Back in the 1980s, Igor Kopytoff wrote an influential essay on the transmission of value when material culture changes hands and becomes a commodity. Although fine art is not what Kopytoff had in mind, I believe that the ownership of a work of art becomes part of the original's cultural biography. In an earlier posting, I considered the significance of a contemporary archaeologist's ownership of an early modern masterpiece, the portrait of Carlo Cirelli by Giorgio de Chirico (1915) belonging to Charles K. Williams, II. Carlo Cirelli will be on display along with Mr. Williams' art collection at a dedicated exhibition in the Philadelphia Museum of Art July-September 2009. On the collection of another important archaeologist, see interview of Colin Renfrew in the Financial Times (Nov. 29, 2008). Renfrew began collecting in the 1950s and developed a taste for contemporary British artists (Andy Goldsworthy, William Turnbull, Barry Flanagan, Richard Long). Renfrew has been a campaigner against the illegal trade of antiquities and naturally owns nothing ancient.
Carlo Cirelli's portrait shows a man with a beautiful mustache and sinuous long fingers. Another De Chirico, also painted in Ferrara three years later, has entered the news (see Economist). Il Ritornate (1918) will go on sale at Christie's on February 23, for an estimated $9-13m. See Christie's auction web-site to read about the work's historical significance. Its last owner was Yves Saint Laurent, who sadly died last summer at the age of 71. With his partner Pierre Berge, he had acquired a spectacular art collection, including works by Leger, Brancusi, Ingres and Gerricault. The entire collection is estimated for $94.8m, perhaps the single largest single-owner sale in auction history. Berge decided to split up the collection for financial and emotional reasons. Half of the proceeds will go to the Pierre-Berge-Yves Saint Laurent Foundation and the other half will go to charity, including medical research on AIDS.

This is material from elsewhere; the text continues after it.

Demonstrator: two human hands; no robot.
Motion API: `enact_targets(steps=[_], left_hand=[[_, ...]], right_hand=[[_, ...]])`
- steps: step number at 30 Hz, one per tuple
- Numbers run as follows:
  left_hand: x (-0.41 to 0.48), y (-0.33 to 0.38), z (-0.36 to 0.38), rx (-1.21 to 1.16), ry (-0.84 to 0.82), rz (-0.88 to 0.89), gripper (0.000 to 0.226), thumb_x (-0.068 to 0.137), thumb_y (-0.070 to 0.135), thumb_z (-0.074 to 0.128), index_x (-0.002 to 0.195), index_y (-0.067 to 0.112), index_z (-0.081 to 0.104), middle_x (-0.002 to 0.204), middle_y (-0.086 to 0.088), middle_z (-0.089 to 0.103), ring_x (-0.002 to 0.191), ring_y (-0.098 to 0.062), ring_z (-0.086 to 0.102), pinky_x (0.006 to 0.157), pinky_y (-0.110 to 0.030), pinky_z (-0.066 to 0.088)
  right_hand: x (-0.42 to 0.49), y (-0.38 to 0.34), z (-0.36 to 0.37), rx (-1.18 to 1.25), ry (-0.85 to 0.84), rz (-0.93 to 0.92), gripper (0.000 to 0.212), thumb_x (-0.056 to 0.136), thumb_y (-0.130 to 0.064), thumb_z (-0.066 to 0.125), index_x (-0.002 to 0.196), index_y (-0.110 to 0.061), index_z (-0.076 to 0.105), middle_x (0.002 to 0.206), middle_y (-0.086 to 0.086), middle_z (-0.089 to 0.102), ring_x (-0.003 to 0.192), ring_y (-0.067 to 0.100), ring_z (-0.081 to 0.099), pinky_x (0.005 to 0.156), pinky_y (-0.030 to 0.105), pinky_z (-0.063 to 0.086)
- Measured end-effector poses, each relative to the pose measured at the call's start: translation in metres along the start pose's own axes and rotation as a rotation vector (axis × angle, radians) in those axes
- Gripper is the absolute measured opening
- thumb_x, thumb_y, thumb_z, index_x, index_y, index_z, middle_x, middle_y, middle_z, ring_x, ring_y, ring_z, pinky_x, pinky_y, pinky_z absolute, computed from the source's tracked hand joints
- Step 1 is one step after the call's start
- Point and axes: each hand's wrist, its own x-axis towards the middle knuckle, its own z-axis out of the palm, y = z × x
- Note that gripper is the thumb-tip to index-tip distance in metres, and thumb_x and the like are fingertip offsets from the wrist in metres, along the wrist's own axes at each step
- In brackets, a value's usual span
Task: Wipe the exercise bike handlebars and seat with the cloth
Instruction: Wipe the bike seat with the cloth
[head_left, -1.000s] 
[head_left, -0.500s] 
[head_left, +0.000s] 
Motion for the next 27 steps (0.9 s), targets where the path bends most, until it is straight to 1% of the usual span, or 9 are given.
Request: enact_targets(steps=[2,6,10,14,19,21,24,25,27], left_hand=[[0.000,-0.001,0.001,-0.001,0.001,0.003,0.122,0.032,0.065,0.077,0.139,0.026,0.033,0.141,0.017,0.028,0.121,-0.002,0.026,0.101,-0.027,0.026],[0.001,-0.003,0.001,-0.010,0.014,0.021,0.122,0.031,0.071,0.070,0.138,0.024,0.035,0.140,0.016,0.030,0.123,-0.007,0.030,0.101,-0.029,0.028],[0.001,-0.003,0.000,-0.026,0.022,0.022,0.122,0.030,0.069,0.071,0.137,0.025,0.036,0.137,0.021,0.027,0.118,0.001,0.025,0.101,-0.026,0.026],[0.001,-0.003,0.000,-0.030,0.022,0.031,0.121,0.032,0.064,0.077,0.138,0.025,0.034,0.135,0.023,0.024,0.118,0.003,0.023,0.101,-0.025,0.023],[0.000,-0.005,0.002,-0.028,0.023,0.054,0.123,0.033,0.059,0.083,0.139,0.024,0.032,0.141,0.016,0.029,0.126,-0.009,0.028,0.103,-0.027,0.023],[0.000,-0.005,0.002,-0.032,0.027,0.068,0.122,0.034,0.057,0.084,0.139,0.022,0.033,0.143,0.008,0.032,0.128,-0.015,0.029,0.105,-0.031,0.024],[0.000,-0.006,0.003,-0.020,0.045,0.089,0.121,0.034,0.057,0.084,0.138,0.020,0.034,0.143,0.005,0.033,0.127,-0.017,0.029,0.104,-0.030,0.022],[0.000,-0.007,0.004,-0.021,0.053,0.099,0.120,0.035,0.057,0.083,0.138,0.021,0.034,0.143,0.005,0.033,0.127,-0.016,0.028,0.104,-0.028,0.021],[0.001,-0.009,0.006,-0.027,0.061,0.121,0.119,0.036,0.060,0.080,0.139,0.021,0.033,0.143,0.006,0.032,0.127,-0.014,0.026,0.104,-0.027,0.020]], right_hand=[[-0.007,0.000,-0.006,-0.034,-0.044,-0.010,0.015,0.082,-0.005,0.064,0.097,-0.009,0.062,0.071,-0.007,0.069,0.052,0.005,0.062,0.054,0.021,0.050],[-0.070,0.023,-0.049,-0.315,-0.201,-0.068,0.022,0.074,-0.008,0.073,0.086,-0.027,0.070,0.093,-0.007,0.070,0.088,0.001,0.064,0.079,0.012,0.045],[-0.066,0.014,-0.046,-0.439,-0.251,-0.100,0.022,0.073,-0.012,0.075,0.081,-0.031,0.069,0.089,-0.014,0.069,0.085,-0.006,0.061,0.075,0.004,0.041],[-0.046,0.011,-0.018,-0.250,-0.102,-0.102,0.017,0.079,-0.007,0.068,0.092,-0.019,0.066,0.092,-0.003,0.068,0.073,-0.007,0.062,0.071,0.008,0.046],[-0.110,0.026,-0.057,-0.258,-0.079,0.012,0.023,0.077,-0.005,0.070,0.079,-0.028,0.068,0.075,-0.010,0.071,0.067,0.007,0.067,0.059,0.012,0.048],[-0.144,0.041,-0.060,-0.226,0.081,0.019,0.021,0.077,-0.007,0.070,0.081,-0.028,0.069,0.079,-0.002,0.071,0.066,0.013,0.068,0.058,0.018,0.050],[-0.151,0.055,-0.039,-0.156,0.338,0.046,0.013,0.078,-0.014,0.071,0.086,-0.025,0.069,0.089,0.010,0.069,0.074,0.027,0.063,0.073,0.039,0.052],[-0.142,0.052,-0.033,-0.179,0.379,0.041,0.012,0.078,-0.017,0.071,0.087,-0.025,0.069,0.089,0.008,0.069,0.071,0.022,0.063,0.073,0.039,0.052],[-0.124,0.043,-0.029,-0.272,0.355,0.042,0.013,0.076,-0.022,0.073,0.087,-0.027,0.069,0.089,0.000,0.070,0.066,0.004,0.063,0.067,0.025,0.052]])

Il Ritornate shows a tailor's dummy and a standing marble male with a long black mustache and sinuous fingers similar to Carlo Cirelli's. The figure is ambiguously petrified with eyes closed. His torso turns into a draped classical female, stomach revealed through the fabric, which hangs below like a Doric column. Il Ritornate becomes particularly moving considering its profession of its owner. As the son of a seamstress, I am drawn into the dreamscape; when my mother's customers came to our home for fittings, they would undress in our very living room. The family was banished for the visit. When the client left and the living room returned to us, the dress would hang freshly warm but inert on the fitting dummy, watching over our daily lives.
It's fortunate that Berge did not take up Abu Dhabi's offer to buy the collection wholesale. It's also fortunate that after the collection disperses, it will survive in the form of a 5-volume catalog with essays by prominent art historians like Yve-Alain Bois.
Finally, archaeologists may be interested in the antiquities that surrounded de Chirico's painting in the Saint Laurent/Berge collection. These have received less attention and include a Roman marble Minotaur (1st/2nd-c. CE) and an Egyptian bronze Mahes (664-343 BCE), both statues with icongruent heads, thus perfectly in tune with Il Ritornate. As one might expect, sexy male torsos abound (5 total); there is also a head of Dionysus and lots of stunning cameos.
REFERENCES:
Christie's, Collection Yves Saint Laurent et Pierre Bergé - Sculptures, Objets d'art, Art d'Asie, Archéologie et Mobilier (Paris, 2009)
Igor Kopytoff, "The Cultural Biography of Things: Commoditization as Process," in The Social Life of Things: Commodities in Cultural Perspectives, ed. Arjun Appadurai (Cambridge, 1986) pp. 64-94.
"Scattered to the Winds: The Yves Saint Saurent/Pierre Berge Sale," Economist (January 31, 2009), p. 92.
Ann Marie Schiro, "Yves Saint Laurent, Fashion Icon Dies at 71, New York Times (June 1, 2008).
Sarah Jane Checkland, "My Favorite Things," Financial Times (November 29, 2008).